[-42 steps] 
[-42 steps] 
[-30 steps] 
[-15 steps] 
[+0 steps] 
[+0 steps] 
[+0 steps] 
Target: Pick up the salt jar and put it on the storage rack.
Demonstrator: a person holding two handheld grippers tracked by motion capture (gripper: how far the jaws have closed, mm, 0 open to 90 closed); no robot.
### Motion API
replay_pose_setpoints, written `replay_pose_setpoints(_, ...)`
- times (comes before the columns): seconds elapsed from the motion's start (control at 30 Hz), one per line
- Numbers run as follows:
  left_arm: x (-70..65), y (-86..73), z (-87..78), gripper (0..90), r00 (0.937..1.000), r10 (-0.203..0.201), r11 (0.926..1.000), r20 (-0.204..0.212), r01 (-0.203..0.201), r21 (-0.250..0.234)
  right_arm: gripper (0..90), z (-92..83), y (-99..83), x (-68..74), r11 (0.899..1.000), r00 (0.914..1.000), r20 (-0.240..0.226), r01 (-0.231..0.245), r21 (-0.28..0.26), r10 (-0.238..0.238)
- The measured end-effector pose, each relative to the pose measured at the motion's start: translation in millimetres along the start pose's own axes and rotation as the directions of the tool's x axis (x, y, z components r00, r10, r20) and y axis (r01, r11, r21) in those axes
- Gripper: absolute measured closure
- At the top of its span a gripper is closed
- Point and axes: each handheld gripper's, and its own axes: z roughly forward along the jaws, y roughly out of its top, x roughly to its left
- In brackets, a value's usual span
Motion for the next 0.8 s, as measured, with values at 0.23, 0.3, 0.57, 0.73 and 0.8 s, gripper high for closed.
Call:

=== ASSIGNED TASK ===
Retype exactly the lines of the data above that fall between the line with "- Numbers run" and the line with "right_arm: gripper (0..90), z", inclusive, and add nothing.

=== RESULT OF THIS TASK ===
- Numbers run as follows:
  left_arm: x (-70..65), y (-86..73), z (-87..78), gripper (0..90), r00 (0.937..1.000), r10 (-0.203..0.201), r11 (0.926..1.000), r20 (-0.204..0.212), r01 (-0.203..0.201), r21 (-0.250..0.234)
  right_arm: gripper (0..90), z (-92..83), y (-99..83), x (-68..74), r11 (0.899..1.000), r00 (0.914..1.000), r20 (-0.240..0.226), r01 (-0.231..0.245), r21 (-0.28..0.26), r10 (-0.238..0.238)

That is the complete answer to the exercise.